- Task goal
Keep only the lines from the top of the listing through the one with "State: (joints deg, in", and reproduce them unaltered.

- Task data
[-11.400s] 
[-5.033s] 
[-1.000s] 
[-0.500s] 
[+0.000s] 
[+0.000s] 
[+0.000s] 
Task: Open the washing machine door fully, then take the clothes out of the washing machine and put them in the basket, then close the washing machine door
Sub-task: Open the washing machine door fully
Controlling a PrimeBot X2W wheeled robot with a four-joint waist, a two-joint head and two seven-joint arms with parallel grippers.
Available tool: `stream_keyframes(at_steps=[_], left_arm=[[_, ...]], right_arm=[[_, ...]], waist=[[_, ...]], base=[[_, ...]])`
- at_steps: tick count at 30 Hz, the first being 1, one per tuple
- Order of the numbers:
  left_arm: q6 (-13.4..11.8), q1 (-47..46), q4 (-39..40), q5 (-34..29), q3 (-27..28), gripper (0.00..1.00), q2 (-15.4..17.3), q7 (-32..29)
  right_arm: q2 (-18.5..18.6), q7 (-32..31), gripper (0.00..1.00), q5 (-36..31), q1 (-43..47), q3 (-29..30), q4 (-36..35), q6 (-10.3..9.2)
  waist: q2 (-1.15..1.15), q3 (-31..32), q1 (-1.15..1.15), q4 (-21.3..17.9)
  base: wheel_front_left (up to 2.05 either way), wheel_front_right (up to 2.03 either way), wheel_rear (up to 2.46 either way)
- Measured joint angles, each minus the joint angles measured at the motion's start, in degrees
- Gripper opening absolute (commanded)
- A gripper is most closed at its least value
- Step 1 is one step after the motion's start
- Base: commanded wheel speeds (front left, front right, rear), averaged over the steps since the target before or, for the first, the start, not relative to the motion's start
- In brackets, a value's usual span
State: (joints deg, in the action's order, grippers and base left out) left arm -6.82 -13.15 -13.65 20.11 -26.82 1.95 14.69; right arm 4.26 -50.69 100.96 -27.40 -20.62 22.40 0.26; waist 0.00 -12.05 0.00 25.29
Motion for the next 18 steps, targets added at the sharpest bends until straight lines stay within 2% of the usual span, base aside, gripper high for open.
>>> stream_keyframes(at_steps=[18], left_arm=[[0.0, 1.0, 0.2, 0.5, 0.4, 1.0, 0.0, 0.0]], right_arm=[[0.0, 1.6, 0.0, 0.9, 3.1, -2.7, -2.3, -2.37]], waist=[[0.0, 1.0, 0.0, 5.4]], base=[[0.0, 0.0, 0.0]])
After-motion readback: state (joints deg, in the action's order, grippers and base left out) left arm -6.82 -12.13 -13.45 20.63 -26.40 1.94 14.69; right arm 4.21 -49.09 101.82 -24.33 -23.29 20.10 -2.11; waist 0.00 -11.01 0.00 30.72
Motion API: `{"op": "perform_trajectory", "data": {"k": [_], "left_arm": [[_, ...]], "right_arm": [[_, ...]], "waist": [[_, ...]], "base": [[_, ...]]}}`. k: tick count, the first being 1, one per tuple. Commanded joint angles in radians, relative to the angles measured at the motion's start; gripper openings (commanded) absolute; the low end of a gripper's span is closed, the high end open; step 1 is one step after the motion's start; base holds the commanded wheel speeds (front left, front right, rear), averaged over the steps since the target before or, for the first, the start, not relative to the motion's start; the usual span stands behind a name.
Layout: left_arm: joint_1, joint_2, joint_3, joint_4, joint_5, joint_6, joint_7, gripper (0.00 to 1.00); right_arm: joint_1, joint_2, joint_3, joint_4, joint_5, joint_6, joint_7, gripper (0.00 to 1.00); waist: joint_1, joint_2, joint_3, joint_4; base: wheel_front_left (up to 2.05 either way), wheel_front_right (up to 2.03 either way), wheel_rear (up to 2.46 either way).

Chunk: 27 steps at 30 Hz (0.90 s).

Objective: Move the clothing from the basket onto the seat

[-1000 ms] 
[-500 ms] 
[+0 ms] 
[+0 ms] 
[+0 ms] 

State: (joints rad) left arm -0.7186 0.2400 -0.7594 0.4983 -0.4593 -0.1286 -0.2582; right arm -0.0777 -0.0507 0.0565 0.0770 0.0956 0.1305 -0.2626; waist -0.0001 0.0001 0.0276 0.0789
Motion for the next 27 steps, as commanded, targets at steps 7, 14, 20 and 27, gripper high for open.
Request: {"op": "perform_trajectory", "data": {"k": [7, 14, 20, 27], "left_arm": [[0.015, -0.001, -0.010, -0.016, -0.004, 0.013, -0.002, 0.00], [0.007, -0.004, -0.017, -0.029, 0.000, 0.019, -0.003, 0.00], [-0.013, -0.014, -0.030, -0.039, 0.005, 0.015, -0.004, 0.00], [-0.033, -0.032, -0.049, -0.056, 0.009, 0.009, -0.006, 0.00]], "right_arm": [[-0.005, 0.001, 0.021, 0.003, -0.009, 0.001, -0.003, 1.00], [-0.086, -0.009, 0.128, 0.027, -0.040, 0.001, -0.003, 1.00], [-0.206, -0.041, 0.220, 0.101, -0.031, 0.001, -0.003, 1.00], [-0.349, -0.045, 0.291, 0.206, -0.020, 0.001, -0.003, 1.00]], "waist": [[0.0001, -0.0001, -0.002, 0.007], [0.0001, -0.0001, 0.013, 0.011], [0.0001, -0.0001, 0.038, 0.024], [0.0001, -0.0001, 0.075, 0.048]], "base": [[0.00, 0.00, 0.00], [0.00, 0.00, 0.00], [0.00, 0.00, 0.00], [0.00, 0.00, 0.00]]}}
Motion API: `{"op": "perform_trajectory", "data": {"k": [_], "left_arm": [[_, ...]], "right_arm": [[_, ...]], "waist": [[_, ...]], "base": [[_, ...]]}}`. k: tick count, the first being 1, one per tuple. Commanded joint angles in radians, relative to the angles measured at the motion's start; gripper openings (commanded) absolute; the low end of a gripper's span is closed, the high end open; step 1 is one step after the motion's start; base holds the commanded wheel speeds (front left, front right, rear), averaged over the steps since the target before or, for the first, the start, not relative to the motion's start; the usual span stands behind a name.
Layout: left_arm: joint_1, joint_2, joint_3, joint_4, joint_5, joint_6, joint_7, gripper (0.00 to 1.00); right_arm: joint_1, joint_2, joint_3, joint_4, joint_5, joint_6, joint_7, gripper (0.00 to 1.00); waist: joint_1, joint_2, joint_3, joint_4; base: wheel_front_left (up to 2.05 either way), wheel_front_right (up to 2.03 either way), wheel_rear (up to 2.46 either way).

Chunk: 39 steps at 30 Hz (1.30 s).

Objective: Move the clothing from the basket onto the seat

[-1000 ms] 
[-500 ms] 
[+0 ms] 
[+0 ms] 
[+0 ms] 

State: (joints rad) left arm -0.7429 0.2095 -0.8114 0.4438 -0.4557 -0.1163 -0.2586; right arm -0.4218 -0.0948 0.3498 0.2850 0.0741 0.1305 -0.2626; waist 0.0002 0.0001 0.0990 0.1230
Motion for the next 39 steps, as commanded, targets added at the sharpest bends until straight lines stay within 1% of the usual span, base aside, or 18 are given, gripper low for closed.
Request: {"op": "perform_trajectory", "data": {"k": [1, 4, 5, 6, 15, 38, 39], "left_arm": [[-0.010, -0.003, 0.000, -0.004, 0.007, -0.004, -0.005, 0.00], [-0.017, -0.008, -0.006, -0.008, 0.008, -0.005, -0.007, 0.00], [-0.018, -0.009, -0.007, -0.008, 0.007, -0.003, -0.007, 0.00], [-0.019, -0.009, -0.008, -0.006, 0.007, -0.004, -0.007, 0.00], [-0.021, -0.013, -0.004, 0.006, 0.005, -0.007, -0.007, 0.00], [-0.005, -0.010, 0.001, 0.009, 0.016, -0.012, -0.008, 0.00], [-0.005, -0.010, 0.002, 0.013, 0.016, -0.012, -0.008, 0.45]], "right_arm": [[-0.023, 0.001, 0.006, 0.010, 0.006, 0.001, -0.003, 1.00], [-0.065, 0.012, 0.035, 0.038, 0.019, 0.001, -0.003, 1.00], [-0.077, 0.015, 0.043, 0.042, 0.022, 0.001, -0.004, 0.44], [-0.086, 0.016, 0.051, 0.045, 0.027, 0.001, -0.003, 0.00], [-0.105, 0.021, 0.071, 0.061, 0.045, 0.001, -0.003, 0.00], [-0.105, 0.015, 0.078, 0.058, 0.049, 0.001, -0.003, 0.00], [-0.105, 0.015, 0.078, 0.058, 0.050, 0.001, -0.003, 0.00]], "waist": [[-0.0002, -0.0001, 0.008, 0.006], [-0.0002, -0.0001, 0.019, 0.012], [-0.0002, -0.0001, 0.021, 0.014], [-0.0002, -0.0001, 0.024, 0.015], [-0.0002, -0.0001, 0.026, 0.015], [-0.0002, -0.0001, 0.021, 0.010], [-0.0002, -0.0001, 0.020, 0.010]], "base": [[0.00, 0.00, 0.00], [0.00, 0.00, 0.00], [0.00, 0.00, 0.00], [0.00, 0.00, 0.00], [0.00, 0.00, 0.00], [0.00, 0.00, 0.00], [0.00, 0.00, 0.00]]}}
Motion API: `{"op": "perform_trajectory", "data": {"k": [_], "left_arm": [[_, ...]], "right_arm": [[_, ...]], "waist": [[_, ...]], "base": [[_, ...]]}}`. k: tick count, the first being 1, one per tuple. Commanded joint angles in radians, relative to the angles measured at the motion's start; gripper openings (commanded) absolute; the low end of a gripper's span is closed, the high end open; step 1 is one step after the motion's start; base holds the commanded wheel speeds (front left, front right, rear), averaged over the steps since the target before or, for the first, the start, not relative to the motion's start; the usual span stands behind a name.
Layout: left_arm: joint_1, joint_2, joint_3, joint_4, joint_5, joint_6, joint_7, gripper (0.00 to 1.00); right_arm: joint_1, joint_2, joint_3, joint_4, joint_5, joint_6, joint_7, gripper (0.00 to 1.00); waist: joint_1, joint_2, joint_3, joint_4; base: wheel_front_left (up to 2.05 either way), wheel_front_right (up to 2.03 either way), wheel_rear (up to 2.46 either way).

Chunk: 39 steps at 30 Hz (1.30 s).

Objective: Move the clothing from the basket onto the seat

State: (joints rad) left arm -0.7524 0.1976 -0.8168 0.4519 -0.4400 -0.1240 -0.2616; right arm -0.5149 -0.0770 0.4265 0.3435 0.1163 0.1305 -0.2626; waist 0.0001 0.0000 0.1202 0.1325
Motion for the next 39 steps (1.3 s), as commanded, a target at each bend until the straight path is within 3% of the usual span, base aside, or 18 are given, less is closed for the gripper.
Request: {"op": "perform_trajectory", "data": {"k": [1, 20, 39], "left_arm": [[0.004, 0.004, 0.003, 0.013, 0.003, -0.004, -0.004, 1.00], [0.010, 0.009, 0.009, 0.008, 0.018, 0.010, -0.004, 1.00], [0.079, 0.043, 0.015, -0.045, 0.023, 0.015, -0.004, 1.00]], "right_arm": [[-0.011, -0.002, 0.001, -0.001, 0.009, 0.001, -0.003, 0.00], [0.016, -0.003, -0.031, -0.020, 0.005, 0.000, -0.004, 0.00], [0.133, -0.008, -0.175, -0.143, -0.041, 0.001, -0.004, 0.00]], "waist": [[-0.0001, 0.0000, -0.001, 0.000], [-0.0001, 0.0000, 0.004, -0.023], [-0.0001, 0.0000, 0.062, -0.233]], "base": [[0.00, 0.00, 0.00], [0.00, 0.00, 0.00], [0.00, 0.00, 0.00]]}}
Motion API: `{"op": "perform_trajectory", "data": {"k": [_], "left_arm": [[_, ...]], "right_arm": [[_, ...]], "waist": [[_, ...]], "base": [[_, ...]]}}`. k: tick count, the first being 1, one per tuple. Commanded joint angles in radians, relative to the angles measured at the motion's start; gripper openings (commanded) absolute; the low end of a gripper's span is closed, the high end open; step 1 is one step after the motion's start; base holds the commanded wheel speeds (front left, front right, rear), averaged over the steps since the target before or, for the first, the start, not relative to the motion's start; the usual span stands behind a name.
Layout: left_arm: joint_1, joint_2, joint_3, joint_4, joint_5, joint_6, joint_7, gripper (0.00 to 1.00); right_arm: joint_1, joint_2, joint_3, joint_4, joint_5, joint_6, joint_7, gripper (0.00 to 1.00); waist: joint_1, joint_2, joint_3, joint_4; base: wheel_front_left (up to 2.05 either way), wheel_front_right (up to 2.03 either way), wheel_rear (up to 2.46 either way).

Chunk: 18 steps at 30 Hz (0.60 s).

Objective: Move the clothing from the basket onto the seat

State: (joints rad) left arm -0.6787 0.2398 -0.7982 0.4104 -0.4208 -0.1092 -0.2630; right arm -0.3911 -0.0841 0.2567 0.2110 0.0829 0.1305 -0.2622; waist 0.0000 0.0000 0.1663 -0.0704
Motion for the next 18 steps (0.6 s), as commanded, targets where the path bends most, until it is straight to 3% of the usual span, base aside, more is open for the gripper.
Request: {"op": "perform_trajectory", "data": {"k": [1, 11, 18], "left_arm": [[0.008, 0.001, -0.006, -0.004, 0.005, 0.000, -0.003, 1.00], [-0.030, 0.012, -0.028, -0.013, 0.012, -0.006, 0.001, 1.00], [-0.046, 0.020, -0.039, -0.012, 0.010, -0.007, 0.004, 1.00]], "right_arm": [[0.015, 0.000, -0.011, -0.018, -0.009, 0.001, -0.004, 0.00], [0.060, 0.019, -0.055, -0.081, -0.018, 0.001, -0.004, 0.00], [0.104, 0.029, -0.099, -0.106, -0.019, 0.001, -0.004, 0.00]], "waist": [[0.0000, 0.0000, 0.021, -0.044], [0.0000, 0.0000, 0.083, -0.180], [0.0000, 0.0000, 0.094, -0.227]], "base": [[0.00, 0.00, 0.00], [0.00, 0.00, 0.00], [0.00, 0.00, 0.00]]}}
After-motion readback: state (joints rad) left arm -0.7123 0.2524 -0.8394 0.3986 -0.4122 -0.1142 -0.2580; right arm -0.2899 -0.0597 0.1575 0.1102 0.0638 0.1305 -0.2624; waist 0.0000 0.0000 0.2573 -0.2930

- Solution to the problem
[-11.400s] 
[-5.033s] 
[-1.000s] 
[-0.500s] 
[+0.000s] 
[+0.000s] 
[+0.000s] 
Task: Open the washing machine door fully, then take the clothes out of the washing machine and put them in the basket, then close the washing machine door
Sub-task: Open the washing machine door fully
Controlling a PrimeBot X2W wheeled robot with a four-joint waist, a two-joint head and two seven-joint arms with parallel grippers.
Available tool: `stream_keyframes(at_steps=[_], left_arm=[[_, ...]], right_arm=[[_, ...]], waist=[[_, ...]], base=[[_, ...]])`
- at_steps: tick count at 30 Hz, the first being 1, one per tuple
- Order of the numbers:
  left_arm: q6 (-13.4..11.8), q1 (-47..46), q4 (-39..40), q5 (-34..29), q3 (-27..28), gripper (0.00..1.00), q2 (-15.4..17.3), q7 (-32..29)
  right_arm: q2 (-18.5..18.6), q7 (-32..31), gripper (0.00..1.00), q5 (-36..31), q1 (-43..47), q3 (-29..30), q4 (-36..35), q6 (-10.3..9.2)
  waist: q2 (-1.15..1.15), q3 (-31..32), q1 (-1.15..1.15), q4 (-21.3..17.9)
  base: wheel_front_left (up to 2.05 either way), wheel_front_right (up to 2.03 either way), wheel_rear (up to 2.46 either way)
- Measured joint angles, each minus the joint angles measured at the motion's start, in degrees
- Gripper opening absolute (commanded)
- A gripper is most closed at its least value
- Step 1 is one step after the motion's start
- Base: commanded wheel speeds (front left, front right, rear), averaged over the steps since the target before or, for the first, the start, not relative to the motion's start
- In brackets, a value's usual span
State: (joints deg, in the action's order, grippers and base left out) left arm -6.82 -13.15 -13.65 20.11 -26.82 1.95 14.69; right arm 4.26 -50.69 100.96 -27.40 -20.62 22.40 0.26; waist 0.00 -12.05 0.00 25.29

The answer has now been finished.